═══ SUPPLIED MATERIAL ═══

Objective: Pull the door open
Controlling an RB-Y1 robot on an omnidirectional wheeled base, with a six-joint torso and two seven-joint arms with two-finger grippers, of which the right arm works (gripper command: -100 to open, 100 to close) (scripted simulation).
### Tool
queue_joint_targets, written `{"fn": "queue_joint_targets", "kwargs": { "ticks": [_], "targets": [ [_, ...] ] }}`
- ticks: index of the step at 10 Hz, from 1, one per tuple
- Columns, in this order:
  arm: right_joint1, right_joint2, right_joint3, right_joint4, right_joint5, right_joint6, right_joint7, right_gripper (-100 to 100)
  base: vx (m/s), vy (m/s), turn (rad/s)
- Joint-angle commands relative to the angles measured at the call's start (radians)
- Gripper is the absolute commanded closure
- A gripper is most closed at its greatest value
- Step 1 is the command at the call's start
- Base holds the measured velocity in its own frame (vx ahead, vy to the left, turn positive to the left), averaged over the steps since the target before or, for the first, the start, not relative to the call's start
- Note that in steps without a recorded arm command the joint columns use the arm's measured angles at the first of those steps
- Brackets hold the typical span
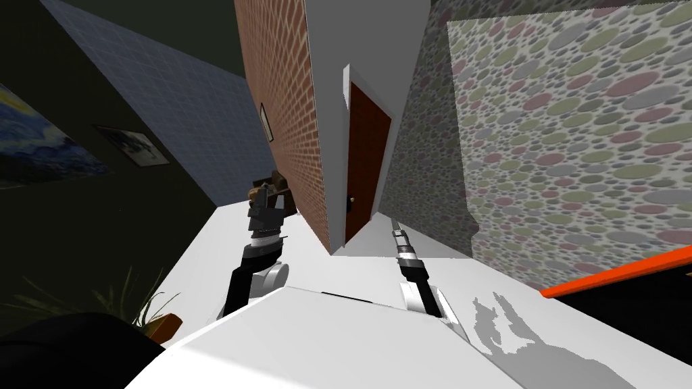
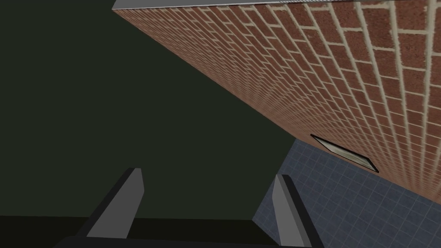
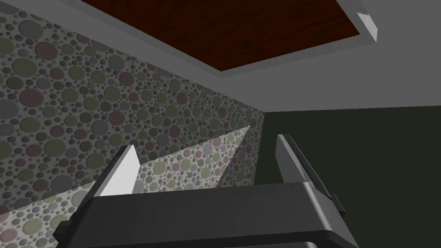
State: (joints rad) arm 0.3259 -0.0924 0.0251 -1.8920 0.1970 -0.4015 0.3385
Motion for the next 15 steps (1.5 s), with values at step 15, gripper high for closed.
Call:
{"fn": "queue_joint_targets", "kwargs": {
  "ticks": [15],
  "targets": [
    [-0.193, -0.091, 0.073, 0.336, 0.181, -0.033, 0.225, -100, 0.087, -0.069, 0.154]
  ]
}}
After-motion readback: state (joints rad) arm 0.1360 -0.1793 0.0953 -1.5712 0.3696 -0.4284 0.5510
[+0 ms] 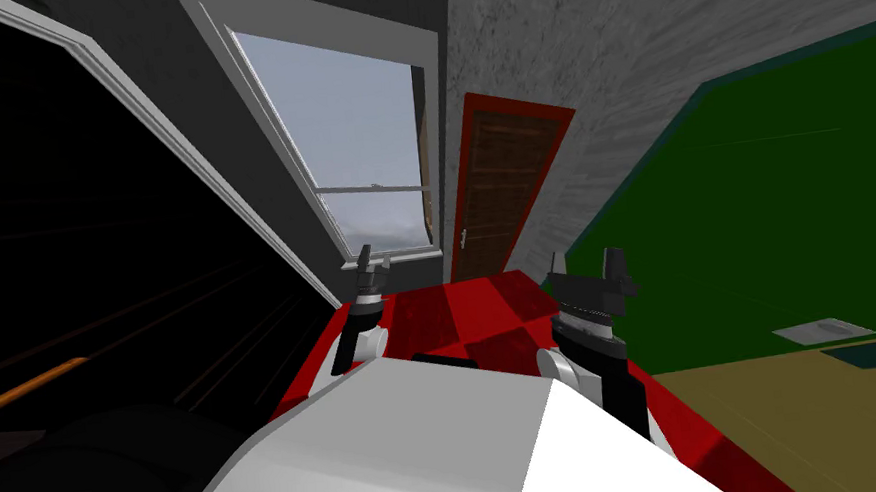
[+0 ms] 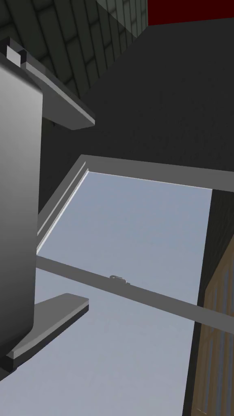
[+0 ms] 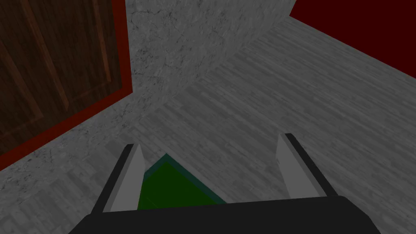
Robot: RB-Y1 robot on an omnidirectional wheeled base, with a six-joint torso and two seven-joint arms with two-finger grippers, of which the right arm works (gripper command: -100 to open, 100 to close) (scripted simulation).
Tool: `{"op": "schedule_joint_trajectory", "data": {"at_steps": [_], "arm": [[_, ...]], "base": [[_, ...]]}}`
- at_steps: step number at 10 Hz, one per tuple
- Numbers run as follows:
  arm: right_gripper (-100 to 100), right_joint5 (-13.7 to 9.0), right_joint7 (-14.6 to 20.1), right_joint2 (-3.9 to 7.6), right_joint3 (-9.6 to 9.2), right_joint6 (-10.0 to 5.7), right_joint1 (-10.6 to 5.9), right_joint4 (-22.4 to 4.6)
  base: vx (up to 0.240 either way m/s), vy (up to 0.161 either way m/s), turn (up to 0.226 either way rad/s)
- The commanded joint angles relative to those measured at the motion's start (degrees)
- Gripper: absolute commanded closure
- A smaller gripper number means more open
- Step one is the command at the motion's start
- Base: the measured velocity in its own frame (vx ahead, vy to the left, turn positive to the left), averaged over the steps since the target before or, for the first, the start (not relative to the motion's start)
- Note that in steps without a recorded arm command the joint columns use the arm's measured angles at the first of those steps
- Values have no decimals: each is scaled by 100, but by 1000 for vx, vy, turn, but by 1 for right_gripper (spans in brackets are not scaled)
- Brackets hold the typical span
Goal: Pull the door open
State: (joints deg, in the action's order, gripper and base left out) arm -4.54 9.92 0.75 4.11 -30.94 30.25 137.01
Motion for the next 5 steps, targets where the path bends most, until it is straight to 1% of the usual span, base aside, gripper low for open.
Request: {"op": "schedule_joint_trajectory", "data": {"at_steps": [1, 3, 4, 5], "arm": [[-100, -113, 171, 69, -52, -59, -27, -197], [-100, -260, 394, 154, -119, -137, -61, -454], [-100, -309, 470, 182, -142, -163, -73, -540], [-100, -409, 620, 236, -187, -215, -96, -714]], "base": [[72, 0, 129], [161, -31, 129], [163, -34, 107], [158, -38, 130]]}}
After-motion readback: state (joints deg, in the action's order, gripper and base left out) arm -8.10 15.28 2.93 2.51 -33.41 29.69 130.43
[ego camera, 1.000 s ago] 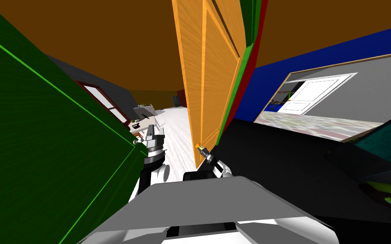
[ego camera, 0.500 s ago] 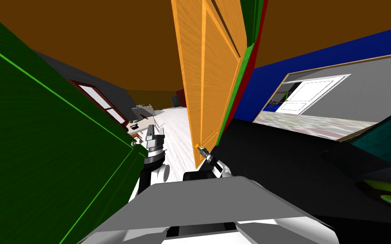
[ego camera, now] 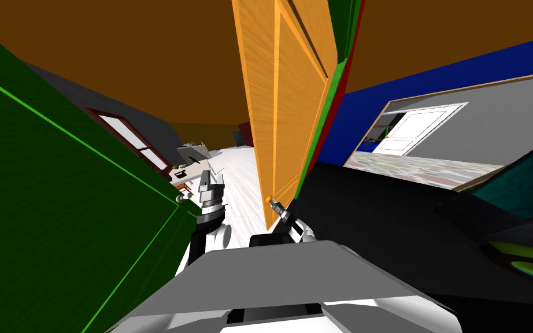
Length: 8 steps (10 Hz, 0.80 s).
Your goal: Push the door open
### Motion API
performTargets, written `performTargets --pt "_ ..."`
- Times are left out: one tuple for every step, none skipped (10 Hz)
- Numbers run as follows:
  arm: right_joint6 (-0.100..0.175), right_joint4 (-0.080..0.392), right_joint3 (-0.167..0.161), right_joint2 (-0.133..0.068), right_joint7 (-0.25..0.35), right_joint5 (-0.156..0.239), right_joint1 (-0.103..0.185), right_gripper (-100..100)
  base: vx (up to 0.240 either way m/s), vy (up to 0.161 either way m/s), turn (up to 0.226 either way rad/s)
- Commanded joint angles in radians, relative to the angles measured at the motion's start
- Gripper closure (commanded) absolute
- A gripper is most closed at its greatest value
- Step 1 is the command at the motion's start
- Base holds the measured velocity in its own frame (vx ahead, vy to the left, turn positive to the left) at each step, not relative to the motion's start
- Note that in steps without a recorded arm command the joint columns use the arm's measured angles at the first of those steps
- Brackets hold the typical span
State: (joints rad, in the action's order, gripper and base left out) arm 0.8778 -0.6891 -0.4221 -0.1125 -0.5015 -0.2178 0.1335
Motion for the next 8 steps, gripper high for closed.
performTargets --pt "0.000 0.004 -0.004 -0.001 0.050 0.018 0.009 100 0.036 0.031 -0.032" --pt "-0.001 0.007 -0.011 -0.001 0.074 0.032 0.011 100 0.046 0.041 -0.066" --pt "-0.001 0.007 -0.011 -0.001 0.092 0.032 0.011 100 0.032 0.035 -0.028" --pt "-0.001 0.010 -0.019 0.000 0.126 0.047 0.014 100 0.047 0.034 -0.048" --pt "-0.001 0.010 -0.019 0.000 0.133 0.047 0.014 100 0.037 0.028 -0.015" --pt "-0.002 0.013 -0.027 0.001 0.171 0.062 0.017 100 0.034 0.034 -0.037" --pt "-0.002 0.013 -0.027 0.001 0.175 0.062 0.017 100 0.029 0.028 -0.024" --pt "-0.003 0.017 -0.035 0.002 0.214 0.078 0.020 100 0.035 0.030 -0.044"
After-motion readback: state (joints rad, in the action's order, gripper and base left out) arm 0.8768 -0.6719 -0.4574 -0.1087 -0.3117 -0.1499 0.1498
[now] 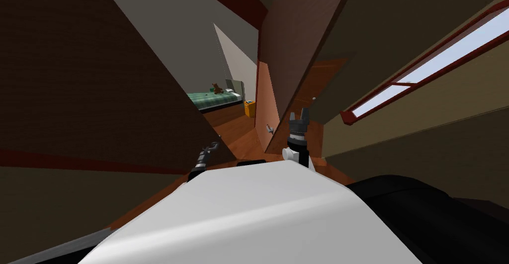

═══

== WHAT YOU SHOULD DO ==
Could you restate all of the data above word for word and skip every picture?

== SOLUTION ==
Objective: Pull the door open
Controlling an RB-Y1 robot on an omnidirectional wheeled base, with a six-joint torso and two seven-joint arms with two-finger grippers, of which the right arm works (gripper command: -100 to open, 100 to close) (scripted simulation).
### Tool
queue_joint_targets, written `{"fn": "queue_joint_targets", "kwargs": { "ticks": [_], "targets": [ [_, ...] ] }}`
- ticks: index of the step at 10 Hz, from 1, one per tuple
- Columns, in this order:
  arm: right_joint1, right_joint2, right_joint3, right_joint4, right_joint5, right_joint6, right_joint7, right_gripper (-100 to 100)
  base: vx (m/s), vy (m/s), turn (rad/s)
- Joint-angle commands relative to the angles measured at the call's start (radians)
- Gripper is the absolute commanded closure
- A gripper is most closed at its greatest value
- Step 1 is the command at the call's start
- Base holds the measured velocity in its own frame (vx ahead, vy to the left, turn positive to the left), averaged over the steps since the target before or, for the first, the start, not relative to the call's start
- Note that in steps without a recorded arm command the joint columns use the arm's measured angles at the first of those steps
- Brackets hold the typical span
State: (joints rad) arm 0.3259 -0.0924 0.0251 -1.8920 0.1970 -0.4015 0.3385
Motion for the next 15 steps (1.5 s), with values at step 15, gripper high for closed.
Call:
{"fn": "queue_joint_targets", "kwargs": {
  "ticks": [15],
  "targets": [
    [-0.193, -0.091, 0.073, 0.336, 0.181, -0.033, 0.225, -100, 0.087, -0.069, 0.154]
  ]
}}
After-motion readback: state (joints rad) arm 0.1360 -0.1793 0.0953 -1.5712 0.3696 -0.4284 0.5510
[+0 ms] 
[+0 ms] 
[+0 ms] 
Robot: RB-Y1 robot on an omnidirectional wheeled base, with a six-joint torso and two seven-joint arms with two-finger grippers, of which the right arm works (gripper command: -100 to open, 100 to close) (scripted simulation).
Tool: `{"op": "schedule_joint_trajectory", "data": {"at_steps": [_], "arm": [[_, ...]], "base": [[_, ...]]}}`
- at_steps: step number at 10 Hz, one per tuple
- Numbers run as follows:
  arm: right_gripper (-100 to 100), right_joint5 (-13.7 to 9.0), right_joint7 (-14.6 to 20.1), right_joint2 (-3.9 to 7.6), right_joint3 (-9.6 to 9.2), right_joint6 (-10.0 to 5.7), right_joint1 (-10.6 to 5.9), right_joint4 (-22.4 to 4.6)
  base: vx (up to 0.240 either way m/s), vy (up to 0.161 either way m/s), turn (up to 0.226 either way rad/s)
- The commanded joint angles relative to those measured at the motion's start (degrees)
- Gripper: absolute commanded closure
- A smaller gripper number means more open
- Step one is the command at the motion's start
- Base: the measured velocity in its own frame (vx ahead, vy to the left, turn positive to the left), averaged over the steps since the target before or, for the first, the start (not relative to the motion's start)
- Note that in steps without a recorded arm command the joint columns use the arm's measured angles at the first of those steps
- Values have no decimals: each is scaled by 100, but by 1000 for vx, vy, turn, but by 1 for right_gripper (spans in brackets are not scaled)
- Brackets hold the typical span
Goal: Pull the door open
State: (joints deg, in the action's order, gripper and base left out) arm -4.54 9.92 0.75 4.11 -30.94 30.25 137.01
Motion for the next 5 steps, targets where the path bends most, until it is straight to 1% of the usual span, base aside, gripper low for open.
Request: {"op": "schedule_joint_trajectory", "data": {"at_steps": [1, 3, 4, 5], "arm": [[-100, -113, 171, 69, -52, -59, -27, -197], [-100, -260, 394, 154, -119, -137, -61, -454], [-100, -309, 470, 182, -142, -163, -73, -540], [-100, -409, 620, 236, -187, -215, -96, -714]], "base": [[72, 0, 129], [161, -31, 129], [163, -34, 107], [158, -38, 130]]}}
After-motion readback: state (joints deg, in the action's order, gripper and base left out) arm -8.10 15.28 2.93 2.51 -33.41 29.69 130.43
[ego camera, 1.000 s ago] 
[ego camera, 0.500 s ago] 
[ego camera, now] 
Length: 8 steps (10 Hz, 0.80 s).
Your goal: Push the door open
### Motion API
performTargets, written `performTargets --pt "_ ..."`
- Times are left out: one tuple for every step, none skipped (10 Hz)
- Numbers run as follows:
  arm: right_joint6 (-0.100..0.175), right_joint4 (-0.080..0.392), right_joint3 (-0.167..0.161), right_joint2 (-0.133..0.068), right_joint7 (-0.25..0.35), right_joint5 (-0.156..0.239), right_joint1 (-0.103..0.185), right_gripper (-100..100)
  base: vx (up to 0.240 either way m/s), vy (up to 0.161 either way m/s), turn (up to 0.226 either way rad/s)
- Commanded joint angles in radians, relative to the angles measured at the motion's start
- Gripper closure (commanded) absolute
- A gripper is most closed at its greatest value
- Step 1 is the command at the motion's start
- Base holds the measured velocity in its own frame (vx ahead, vy to the left, turn positive to the left) at each step, not relative to the motion's start
- Note that in steps without a recorded arm command the joint columns use the arm's measured angles at the first of those steps
- Brackets hold the typical span
State: (joints rad, in the action's order, gripper and base left out) arm 0.8778 -0.6891 -0.4221 -0.1125 -0.5015 -0.2178 0.1335
Motion for the next 8 steps, gripper high for closed.
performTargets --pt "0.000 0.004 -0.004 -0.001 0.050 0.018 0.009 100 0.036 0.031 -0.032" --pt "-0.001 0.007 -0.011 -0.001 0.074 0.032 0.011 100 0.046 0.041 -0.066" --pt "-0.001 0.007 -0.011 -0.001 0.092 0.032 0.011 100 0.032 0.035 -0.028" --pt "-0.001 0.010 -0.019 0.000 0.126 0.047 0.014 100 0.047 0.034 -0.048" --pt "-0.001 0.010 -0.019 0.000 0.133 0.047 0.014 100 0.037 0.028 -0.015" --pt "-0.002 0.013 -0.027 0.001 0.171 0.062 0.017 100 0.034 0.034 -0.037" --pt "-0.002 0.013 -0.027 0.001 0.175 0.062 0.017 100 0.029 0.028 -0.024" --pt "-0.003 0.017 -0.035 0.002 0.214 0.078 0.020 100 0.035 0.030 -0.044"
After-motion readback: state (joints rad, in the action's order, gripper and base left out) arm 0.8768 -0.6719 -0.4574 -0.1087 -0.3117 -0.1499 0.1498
[now] 

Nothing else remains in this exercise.